# Accelerated dissociation of IgE receptor complexes

> **NIH NIH R01** · STANFORD UNIVERSITY · 2024 · $463,198

## Abstract

Project Summary
IgE antibodies and receptors are important mediators of the allergic cascade, but may also provide distinct
functions in anti-tumor immunotherapy. IgE engages its high affinity IgE Fc receptor (FceRI) on mast cells and
basophils as well as a low affinity receptor (FceRII/CD23) expressed on B cells and epithelial cells. IgE binding
to FceRI sensitizes allergic effector cells to allergens and is very stable, with the complexes persisting for
months even in the presence of potent anti-IgE antibodies. We have developed approaches to rapidly
destabilizing IgE:FceRI complexes and desensitizing allergic effector cells using hybrid, bispecific IgG/DARPin
molecules that recognize two distinct epitopes on the IgE-Fc. Here in Aim 1 we will explore alternative
approaches to target and remove IgE:FceRI complexes from cell surfaces using novel bispecific anti-IgE
antibodies.

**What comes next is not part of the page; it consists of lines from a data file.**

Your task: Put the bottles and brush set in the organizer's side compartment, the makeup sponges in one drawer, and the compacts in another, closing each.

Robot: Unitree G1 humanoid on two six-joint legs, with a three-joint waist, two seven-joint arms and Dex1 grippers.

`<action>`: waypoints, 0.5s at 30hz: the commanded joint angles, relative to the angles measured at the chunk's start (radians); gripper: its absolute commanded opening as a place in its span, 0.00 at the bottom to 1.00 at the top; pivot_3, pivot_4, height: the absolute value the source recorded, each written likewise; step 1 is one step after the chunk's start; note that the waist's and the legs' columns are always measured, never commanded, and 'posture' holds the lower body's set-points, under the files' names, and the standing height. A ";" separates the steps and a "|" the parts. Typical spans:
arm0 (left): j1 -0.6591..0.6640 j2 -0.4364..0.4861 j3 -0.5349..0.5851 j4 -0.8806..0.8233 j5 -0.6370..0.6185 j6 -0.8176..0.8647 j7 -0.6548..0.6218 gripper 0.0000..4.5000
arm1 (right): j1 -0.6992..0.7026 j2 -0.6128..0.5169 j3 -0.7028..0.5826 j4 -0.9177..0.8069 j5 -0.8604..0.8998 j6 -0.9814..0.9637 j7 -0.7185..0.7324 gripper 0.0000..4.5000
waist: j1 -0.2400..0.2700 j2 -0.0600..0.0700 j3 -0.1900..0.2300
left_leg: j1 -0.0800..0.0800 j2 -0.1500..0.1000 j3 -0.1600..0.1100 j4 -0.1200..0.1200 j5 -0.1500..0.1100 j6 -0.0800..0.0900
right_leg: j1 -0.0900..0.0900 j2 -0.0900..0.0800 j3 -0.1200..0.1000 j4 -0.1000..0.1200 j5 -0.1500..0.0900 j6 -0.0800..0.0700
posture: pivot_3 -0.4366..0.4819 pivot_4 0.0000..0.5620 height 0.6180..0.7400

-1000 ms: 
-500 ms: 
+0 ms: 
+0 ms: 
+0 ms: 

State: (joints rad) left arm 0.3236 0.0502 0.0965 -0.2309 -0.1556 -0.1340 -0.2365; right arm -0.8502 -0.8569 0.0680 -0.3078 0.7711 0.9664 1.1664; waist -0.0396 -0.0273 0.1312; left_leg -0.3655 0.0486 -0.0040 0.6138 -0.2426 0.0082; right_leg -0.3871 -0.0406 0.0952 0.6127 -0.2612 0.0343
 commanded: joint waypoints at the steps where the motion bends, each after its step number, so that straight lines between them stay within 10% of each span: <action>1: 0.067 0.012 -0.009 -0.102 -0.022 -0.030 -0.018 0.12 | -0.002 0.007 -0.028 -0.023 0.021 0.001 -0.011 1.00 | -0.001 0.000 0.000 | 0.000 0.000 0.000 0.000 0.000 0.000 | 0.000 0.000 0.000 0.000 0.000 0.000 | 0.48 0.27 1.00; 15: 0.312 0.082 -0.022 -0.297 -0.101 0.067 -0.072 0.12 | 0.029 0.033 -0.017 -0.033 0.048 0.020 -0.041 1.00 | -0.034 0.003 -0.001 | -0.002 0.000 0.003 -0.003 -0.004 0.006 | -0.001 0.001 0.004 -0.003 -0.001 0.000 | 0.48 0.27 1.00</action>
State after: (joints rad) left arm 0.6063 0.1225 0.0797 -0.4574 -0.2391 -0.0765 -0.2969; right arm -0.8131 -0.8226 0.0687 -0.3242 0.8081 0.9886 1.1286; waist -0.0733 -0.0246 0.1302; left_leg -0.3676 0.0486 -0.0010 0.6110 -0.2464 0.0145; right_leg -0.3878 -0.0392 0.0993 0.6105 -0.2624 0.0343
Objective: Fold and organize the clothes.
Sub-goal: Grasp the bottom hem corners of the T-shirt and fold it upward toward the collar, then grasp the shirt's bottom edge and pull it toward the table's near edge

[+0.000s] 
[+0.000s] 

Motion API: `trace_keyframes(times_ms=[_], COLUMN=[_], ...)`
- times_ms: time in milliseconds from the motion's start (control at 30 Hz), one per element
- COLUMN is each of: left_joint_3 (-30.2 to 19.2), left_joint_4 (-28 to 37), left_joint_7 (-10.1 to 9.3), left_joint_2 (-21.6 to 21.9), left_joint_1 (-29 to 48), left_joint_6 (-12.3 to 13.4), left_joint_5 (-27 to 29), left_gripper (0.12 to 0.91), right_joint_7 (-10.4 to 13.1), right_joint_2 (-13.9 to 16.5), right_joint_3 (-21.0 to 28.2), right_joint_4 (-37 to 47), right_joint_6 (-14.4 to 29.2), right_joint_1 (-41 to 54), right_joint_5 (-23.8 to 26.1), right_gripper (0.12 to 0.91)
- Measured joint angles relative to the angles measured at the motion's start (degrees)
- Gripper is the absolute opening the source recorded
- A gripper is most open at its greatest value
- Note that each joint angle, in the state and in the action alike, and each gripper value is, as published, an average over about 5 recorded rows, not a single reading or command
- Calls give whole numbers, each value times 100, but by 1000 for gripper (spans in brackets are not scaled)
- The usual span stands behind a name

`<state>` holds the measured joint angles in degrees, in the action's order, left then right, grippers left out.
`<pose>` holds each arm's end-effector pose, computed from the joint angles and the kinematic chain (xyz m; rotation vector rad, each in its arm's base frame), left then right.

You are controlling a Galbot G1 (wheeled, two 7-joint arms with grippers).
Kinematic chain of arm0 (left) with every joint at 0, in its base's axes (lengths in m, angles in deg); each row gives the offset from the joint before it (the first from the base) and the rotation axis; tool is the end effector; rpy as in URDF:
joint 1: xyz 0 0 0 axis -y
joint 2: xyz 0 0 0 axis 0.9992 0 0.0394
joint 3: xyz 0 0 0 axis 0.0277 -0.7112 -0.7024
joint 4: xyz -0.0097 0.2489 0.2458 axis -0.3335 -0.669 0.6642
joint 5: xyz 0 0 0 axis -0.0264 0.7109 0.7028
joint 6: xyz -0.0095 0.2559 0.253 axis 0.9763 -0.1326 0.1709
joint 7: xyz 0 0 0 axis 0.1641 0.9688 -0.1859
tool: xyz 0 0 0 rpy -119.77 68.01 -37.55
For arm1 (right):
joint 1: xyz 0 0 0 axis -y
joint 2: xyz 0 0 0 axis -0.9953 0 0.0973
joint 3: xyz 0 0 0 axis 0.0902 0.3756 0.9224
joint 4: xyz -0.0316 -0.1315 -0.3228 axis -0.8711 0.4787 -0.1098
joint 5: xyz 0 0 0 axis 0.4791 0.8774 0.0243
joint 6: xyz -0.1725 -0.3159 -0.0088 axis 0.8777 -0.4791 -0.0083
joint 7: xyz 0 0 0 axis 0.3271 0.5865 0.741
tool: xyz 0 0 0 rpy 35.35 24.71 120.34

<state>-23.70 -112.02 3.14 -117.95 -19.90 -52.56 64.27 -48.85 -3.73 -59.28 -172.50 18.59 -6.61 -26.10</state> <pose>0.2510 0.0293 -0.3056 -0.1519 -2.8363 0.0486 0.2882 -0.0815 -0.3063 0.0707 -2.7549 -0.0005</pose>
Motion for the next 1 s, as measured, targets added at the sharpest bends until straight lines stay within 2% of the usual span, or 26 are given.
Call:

In addition, we will use two anti-IgE antibodies that we have produced to gain greater insights into
the structure and dynamics of intact IgE. The IgE interaction with CD23 also mediates important biological
effects in B cells, together with CD21. Here, in Aim 2, we will use yeast display to evolve higher affinity variants
of CD23 for its ligands to enable structural studies of these complexes and to probe CD23-dependent
regulation of IgE production by B cells. Finally, in Aim 3, we seek to isolate and study new anti-FceRIa
antibodies using yeast display, to develop novel reagents for the FceRI-directed modulation of allergic effector
cell activities.

## Key facts

- **NIH application ID:** 10906355
- **Project number:** 5R01AI115469-07
- **Recipient organization:** STANFORD UNIVERSITY
- **Principal Investigator:** Theodore S Jardetzky
- **Activity code:** R01 (R01, R21, SBIR, etc.)
- **Funding institute:** NIH
- **Fiscal year:** 2024
- **Award amount:** $463,198
- **Award type:** 5
- **Project period:** 2017-01-01 → 2027-07-31

## Primary source

NIH RePORTER: https://reporter.nih.gov/project-details/10906355

## Citation

> US National Institutes of Health, RePORTER application 10906355, Accelerated dissociation of IgE receptor complexes (5R01AI115469-07). Retrieved via AI Analytics 2026-05-23 from https://api.ai-analytics.org/grant/nih/10906355. Licensed CC0.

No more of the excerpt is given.